Dataset records START

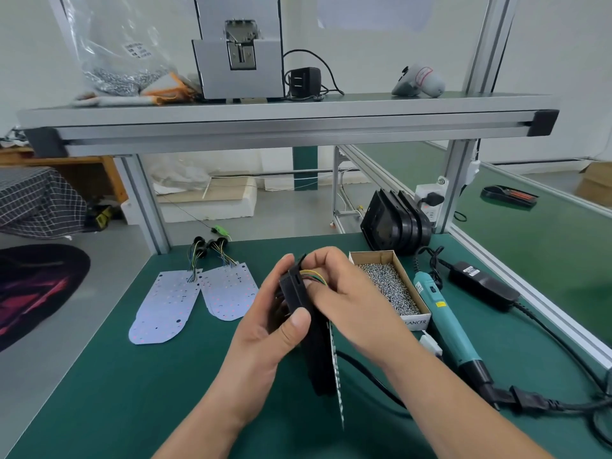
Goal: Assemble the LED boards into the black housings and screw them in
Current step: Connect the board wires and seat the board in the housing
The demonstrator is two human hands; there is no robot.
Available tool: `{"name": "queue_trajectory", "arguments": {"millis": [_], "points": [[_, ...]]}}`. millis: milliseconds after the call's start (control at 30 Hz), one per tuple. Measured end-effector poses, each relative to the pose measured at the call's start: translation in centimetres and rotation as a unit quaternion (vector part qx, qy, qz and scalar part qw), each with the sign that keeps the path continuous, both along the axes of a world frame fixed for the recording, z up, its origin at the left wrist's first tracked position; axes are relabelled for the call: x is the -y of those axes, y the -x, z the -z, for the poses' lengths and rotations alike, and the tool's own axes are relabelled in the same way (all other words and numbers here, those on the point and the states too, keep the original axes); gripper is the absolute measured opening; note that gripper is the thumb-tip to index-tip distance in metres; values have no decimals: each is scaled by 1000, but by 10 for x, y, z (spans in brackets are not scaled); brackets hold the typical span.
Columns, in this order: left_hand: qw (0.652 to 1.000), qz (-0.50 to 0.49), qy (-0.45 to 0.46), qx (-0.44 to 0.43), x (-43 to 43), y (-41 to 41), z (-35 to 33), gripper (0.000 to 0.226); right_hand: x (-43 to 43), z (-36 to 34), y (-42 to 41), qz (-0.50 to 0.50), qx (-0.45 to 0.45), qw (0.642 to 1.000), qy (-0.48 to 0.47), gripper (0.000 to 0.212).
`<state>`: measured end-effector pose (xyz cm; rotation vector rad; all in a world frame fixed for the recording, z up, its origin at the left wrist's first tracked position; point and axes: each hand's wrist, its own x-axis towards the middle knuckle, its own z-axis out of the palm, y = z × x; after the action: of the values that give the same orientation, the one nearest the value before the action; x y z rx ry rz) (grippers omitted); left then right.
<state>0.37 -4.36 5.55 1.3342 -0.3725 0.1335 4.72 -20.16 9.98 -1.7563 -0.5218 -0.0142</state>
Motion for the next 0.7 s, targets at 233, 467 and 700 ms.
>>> {"name": "queue_trajectory", "arguments": {"millis": [233,467,700], "points": [[999,-20,39,-19,5,-3,-2,72,-1,-1,1,9,6,1000,1,16],[997,-39,65,-29,1,-4,-2,87,4,10,3,32,-6,999,-41,61],[1000,-9,14,-20,2,0,-1,55,6,2,-1,-1,-7,1000,0,83]]}}
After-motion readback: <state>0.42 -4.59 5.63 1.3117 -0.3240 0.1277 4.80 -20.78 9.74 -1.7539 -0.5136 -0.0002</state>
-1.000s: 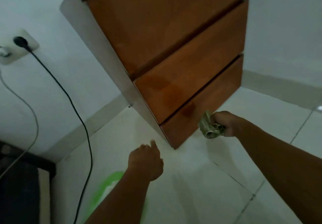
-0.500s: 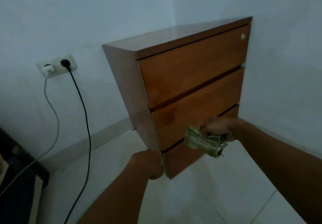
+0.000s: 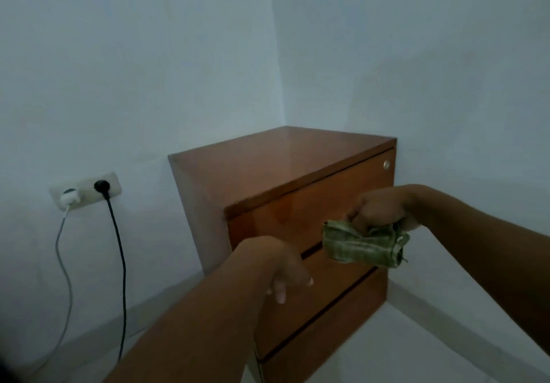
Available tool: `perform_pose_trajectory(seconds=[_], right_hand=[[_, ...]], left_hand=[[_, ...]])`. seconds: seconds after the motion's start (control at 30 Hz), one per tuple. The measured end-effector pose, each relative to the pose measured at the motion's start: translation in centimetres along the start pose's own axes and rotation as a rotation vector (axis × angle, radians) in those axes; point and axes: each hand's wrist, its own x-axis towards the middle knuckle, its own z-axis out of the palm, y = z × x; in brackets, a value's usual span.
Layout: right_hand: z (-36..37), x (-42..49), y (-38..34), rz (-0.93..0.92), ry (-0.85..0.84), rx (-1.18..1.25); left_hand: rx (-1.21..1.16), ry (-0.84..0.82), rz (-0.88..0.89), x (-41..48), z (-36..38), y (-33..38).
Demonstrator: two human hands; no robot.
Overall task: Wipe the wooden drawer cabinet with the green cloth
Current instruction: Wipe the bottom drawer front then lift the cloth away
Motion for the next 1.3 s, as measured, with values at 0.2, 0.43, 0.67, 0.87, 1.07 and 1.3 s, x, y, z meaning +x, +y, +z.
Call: perform_pose_trajectory(seconds=[0.2,0.43,0.67,0.87,1.07,1.3], right_hand=[[-9.4,-6.4,-7.2,0.071,-0.050,0.018],[-20.4,-16.2,-17.8,0.044,0.026,0.003],[-27.7,-26.2,-25.2,0.053,0.011,0.058],[-30.8,-28.0,-27.2,0.048,0.017,0.070],[-31.1,-23.7,-26.0,0.103,-0.037,0.055],[-30.0,-16.2,-21.3,0.267,-0.109,0.044]], left_hand=[[0.033,0.078,0.089,-6.3,-11.5,3.3],[-0.111,0.256,0.160,-19.0,-25.2,8.0],[-0.235,0.223,0.187,-29.8,-33.8,12.1],[-0.299,0.243,0.192,-31.6,-36.6,13.5],[-0.363,0.173,0.129,-28.0,-36.5,11.4],[-0.418,0.044,0.041,-21.0,-36.6,7.4]])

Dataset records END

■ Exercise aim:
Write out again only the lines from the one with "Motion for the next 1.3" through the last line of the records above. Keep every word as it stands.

■ Response area:
Motion for the next 1.3 s, as measured, with values at 0.2, 0.43, 0.67, 0.87, 1.07 and 1.3 s, x, y, z meaning +x, +y, +z.
Call: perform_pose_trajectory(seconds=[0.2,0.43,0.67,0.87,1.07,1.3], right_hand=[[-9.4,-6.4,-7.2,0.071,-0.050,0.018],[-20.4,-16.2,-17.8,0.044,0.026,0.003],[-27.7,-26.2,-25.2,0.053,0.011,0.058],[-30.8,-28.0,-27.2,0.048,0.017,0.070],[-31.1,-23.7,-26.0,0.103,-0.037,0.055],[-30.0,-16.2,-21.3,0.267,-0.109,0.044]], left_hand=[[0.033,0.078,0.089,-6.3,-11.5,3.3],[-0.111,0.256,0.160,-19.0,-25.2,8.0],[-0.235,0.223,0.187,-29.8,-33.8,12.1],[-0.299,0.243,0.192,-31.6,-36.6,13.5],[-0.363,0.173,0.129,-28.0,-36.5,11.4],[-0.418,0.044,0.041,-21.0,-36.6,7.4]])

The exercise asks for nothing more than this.